I know you have real desire to obtain the Josh brothers but you are not really improving the team. Smith is an offensive step down from Frye and a step down from Lee in multiple categories. Childress is a HUGE offensive step down from Qrich, not to mention no better on defense. Ivey is garbage and we are still left with aging injury susceptible guards. Knight is nothing to brag about and is also 31. Childress would be decent off the bench. Smith is still better at SF.


----------



## TwinkieFoot (Jul 8, 2006)

*Re: Lee> J Smith at PF...*



alphaorange said:


> I know you have real desire to obtain the Josh brothers but you are not really improving the team. Smith is an offensive step down from Frye and a step down from Lee in multiple categories. Childress is a HUGE offensive step down from Qrich, not to mention no better on defense. Ivey is garbage and we are still left with aging injury susceptible guards. Knight is nothing to brag about and is also 31. Childress would be decent off the bench. Smith is still better at SF.


*Thing is though that our issue isn't on the offensive end as much as it is on the defensive end. By that standard Smith is obviously the better fit. As far as Josh being a step down from David Lee, I have to wonder by what stretch of the imagination? Josh Smith is the better jump shooter, the better defender, the better shot blocker, better at playing the lanes, and the better scorer in general. The only thing that Lee can honestly best him at is on rebounds and possibly moving the ball. 

As far as Childress being a step down offensively for Quentin Richardson, so what? Childress would play one of the swingman positions alongside Richardson so it's not as though he'd be taking minutes away from him. If anything Childress is better than either Jared Jefferies or Ronald Balkman who would play next to Richardson. Childress is exactly the guy we need in our starting lineup because he's a ball mover and an all-around player. You saw just how effective Jalen Rose was when he first started for us and a guy like Childress who can play both ends of the court could have a pretty solid impact.

Dude, this is the same stuff that you've mentioned earlier before and both DaGrinch and myself covered all the bases. Why would you start the same exact conversation again and have it lead to the same result?*


----------



## alphaorange (Jul 2, 2006)

*All I ask of you guys*

Is to try to stay grounded in fact. Both of you make broad statements that are not based in the real world.

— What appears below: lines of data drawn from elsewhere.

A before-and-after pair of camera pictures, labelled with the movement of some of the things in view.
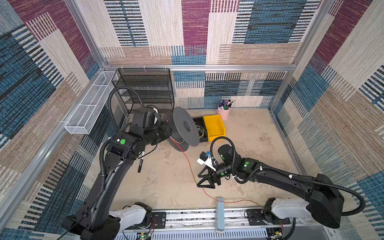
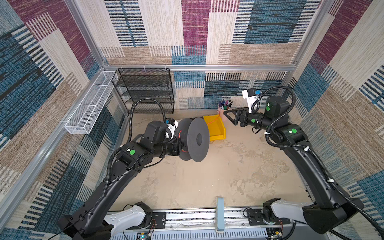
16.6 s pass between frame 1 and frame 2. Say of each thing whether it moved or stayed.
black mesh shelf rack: stayed
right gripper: moved
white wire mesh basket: stayed
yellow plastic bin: stayed
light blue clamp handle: stayed
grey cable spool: moved
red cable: moved
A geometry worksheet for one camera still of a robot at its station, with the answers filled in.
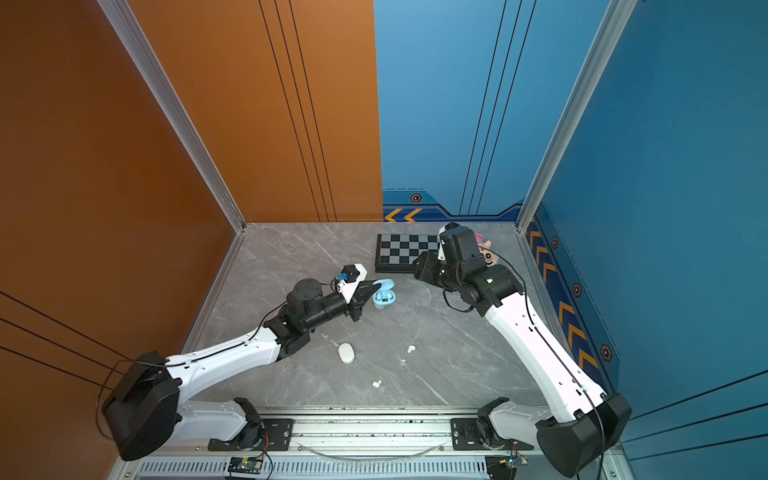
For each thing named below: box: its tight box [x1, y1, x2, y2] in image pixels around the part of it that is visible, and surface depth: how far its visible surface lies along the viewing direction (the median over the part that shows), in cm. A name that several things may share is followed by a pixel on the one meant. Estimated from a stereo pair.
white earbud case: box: [338, 342, 355, 365], surface depth 87 cm
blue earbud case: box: [372, 279, 396, 309], surface depth 75 cm
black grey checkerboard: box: [375, 234, 438, 273], surface depth 111 cm
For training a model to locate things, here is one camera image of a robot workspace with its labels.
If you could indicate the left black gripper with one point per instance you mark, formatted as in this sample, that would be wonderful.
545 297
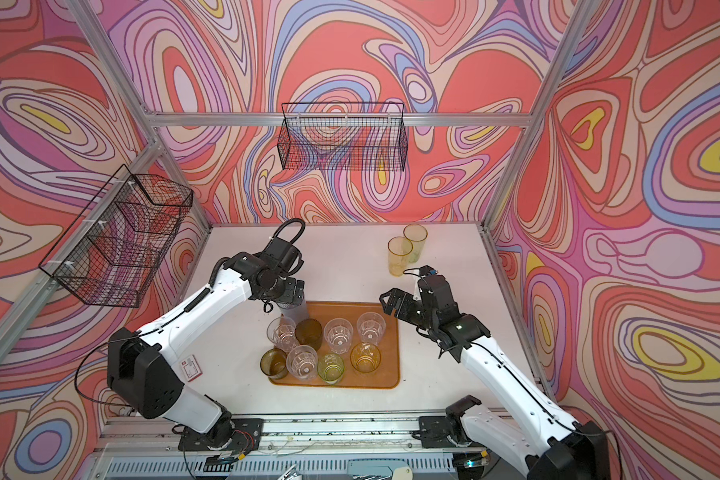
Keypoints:
292 295

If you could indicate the clear faceted glass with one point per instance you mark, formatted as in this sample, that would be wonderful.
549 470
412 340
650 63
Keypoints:
281 333

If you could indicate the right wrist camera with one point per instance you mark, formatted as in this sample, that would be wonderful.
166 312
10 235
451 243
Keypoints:
426 271

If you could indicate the tall olive textured glass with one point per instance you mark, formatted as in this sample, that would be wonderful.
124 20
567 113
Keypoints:
309 332

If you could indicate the black wire basket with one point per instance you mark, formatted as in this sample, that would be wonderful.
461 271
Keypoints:
122 247
343 136

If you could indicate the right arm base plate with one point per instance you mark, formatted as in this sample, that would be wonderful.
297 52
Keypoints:
440 431

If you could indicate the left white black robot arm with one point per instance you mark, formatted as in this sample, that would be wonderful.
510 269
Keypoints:
140 364

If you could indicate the black wire basket left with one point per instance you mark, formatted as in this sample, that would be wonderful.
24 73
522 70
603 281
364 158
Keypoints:
122 247

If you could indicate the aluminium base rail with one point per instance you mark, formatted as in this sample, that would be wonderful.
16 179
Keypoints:
345 443

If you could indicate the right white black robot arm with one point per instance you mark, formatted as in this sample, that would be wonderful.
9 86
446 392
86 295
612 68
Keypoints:
544 441

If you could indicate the brown plastic tray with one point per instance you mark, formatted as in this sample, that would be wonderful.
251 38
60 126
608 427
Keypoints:
386 376

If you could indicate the tall clear glass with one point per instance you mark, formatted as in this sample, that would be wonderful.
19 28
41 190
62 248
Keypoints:
338 334

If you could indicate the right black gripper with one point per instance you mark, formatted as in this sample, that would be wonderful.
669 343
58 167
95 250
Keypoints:
405 298

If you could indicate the blue textured glass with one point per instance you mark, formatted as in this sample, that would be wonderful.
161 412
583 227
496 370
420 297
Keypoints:
297 313

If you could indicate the short amber textured glass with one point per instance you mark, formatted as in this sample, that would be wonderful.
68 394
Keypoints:
273 364

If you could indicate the tall yellow glass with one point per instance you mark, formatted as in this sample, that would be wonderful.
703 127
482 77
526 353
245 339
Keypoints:
399 248

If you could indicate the small red white card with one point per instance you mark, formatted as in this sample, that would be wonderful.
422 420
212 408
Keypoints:
190 368

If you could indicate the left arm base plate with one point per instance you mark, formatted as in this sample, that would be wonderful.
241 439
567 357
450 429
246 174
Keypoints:
238 435

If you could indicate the tall light green glass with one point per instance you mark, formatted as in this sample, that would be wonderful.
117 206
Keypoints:
417 235

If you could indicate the black wire basket back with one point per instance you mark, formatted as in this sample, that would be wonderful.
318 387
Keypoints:
343 136

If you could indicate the pale green glass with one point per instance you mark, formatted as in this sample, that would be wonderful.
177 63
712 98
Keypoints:
331 368

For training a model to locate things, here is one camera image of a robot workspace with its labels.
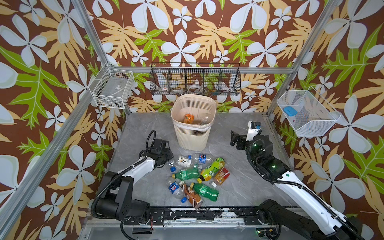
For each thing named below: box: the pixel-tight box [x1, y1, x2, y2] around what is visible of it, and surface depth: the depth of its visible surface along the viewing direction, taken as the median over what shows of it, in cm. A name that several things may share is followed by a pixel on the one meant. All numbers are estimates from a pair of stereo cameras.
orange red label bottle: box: [215, 167, 231, 186], surface depth 85 cm
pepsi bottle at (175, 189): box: [168, 180, 188, 204], surface depth 80 cm
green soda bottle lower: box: [190, 182, 220, 202], surface depth 80 cm
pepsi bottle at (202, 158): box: [188, 154, 214, 165], surface depth 92 cm
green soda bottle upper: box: [172, 166, 203, 181], surface depth 86 cm
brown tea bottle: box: [179, 180, 203, 210], surface depth 78 cm
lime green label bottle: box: [197, 157, 226, 184], surface depth 86 cm
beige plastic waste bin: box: [170, 94, 217, 152], surface depth 93 cm
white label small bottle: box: [177, 154, 193, 168], surface depth 90 cm

I think you should check out 82games.com and go to each players page (the one that comes up when you click on the players name). You will find that Lee exceeds Josh Smith in all but a couple of categories, one of which is blocked shots (no surprise). Look at how many pluses Lee has and the size of the number and compare it to Josh Smith's. Tell me again how Smith is superior and please back it up with facts or numbers, not gut feelings. I will not get on this wagon again but if you are going to debate, then by all means debate with real comparisons, not what you wish they could be.


----------



## TwinkieFoot (Jul 8, 2006)

*Re: All I ask of you guys*



alphaorange said:


> Is to try to stay grounded in fact. Both of you make broad statements that are not based in the real world. I think you should check out 82games.com and go to each players page (the one that comes up when you click on the players name). You will find that Lee exceeds Josh Smith in all but a couple of categories, one of which is blocked shots (no surprise). Look at how many pluses Lee has and the size of the number and compare it to Josh Smith's. Tell me again how Smith is superior and please back it up with facts or numbers, not gut feelings. I will not get on this wagon again but if you are going to debate, then by all means debate with real comparisons, not what you wish they could be.


As I pointed out to you before, that site has Slava Medevenko as a more efficient player than Joe Johnson. Nuff, said about the integrity of those numbers. They may very well be right but obviously don't tell the entire story knowing Joe Johnson is vastly a better player than Medevenko.


----------



## alphaorange (Jul 2, 2006)

*More insane logic*

How about trying similar sample sizes? 29 minutes against about 1000 is not much of a comparison, is it? That is exactly what I am talking about....meaningless drivel. I chose players that have played significant minutes. Come up with one that works where the minutes are similar, then get back to me.


----------



## Gotham2krazy (Nov 22, 2005)

*Re: More insane logic*

Stephon Marbury + Channing Frye = Vince Carter + Filler + First Rounder?


----------



## VCFORTHREE15 (Jul 19, 2005)

*Re: More insane logic*



Gotham2krazy said:


> Stephon Marbury + Channing Frye = Vince Carter + Filler + First Rounder?


even though the deadline is over, the nets would never consider bringing back marbury. He is unwanted and unneeded at Jersey. If a third team was involved, say Orlando or Memphis, Jersey would consider it.


----------